Garriott: We have plenty of access to hardware by a lot of companies, but their audio gear — just over the holidays we were using these BackBeat Pros. I took a vacation to Hong Kong and southeast Asia over Christmas. It worked all the way to Hong Kong and back on one charge. It’s a phenomenal piece of gear.
GamesBeat: What’s next for you guys? What else is coming up on the road map?
Long: The biggest feature coming online, hopefully in this next release, is a set of features related to banks and encumbrance and getting your pledge rewards in the game. Right now you can basically carry unlimited weight. We’re going to add weight limits. Crafting skills will be the biggest feature coming online that hasn’t been implemented yet.
Garriott: As the world is beginning to grow, the nice thing about having banks and weight limits and the actual pledge rewards we’re supposed to have — right now everyone has basically everything. Over time we’ve given away stuff to the community to let them play with it. What we’ll be able to do now, though, is if you need a resource that’s more plentiful on that side of the world, it might be best to use it on that side of the world.
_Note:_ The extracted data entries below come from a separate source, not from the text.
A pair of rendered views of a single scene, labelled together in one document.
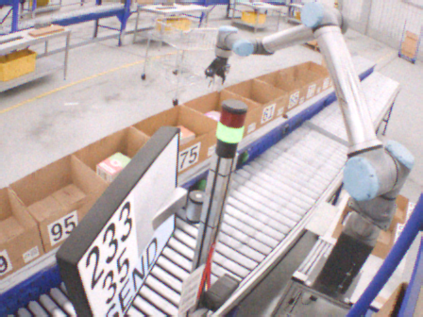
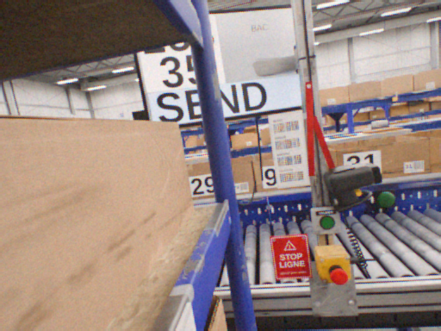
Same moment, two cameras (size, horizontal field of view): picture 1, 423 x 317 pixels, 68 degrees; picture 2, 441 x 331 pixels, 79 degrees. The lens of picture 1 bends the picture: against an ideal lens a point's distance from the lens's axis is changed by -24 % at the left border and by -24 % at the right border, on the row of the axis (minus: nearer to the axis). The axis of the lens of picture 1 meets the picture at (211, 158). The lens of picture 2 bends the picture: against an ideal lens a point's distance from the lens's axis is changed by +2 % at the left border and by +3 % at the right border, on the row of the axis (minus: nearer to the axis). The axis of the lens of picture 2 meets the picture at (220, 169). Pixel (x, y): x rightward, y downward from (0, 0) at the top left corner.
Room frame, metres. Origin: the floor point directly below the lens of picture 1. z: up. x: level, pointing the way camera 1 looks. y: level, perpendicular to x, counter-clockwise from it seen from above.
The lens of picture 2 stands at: (0.23, -0.59, 1.22)
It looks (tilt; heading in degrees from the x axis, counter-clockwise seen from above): 8 degrees down; 69
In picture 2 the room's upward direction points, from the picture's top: 9 degrees counter-clockwise
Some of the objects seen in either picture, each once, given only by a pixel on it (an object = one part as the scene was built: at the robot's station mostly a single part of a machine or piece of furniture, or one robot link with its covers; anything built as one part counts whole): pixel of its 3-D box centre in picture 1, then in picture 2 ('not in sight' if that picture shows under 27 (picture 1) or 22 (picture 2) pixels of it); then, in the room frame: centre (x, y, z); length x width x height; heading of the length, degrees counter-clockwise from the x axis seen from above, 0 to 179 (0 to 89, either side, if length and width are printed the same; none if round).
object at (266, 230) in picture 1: (243, 218); not in sight; (1.55, -0.20, 0.72); 0.52 x 0.05 x 0.05; 59
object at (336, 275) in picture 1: (348, 255); not in sight; (1.14, -0.67, 0.91); 0.26 x 0.26 x 0.33; 62
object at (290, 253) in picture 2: not in sight; (301, 256); (0.65, -0.01, 0.85); 0.16 x 0.01 x 0.13; 149
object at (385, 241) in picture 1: (367, 227); not in sight; (1.50, -0.91, 0.80); 0.38 x 0.28 x 0.10; 65
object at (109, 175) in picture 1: (114, 169); not in sight; (1.47, 0.43, 0.92); 0.16 x 0.11 x 0.07; 152
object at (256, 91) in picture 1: (254, 101); not in sight; (2.44, -0.21, 0.97); 0.39 x 0.29 x 0.17; 149
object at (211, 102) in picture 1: (220, 117); not in sight; (2.11, -0.01, 0.96); 0.39 x 0.29 x 0.17; 149
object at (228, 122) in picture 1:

We’ll have additional economies coming in for transport and trade of goods across the globe, which requires us to have regional banking.
Long: We’ll be iterating on control points in the game, very similar to what we did in Tabula Rasa. You can fight for control of a control point and that opens up access to special shopkeepers or quest givers and things like that. The enemy AI will try to take it back from you, though. We’ll be adding more features to that system — destructible gates and other things to make the sieges more interesting.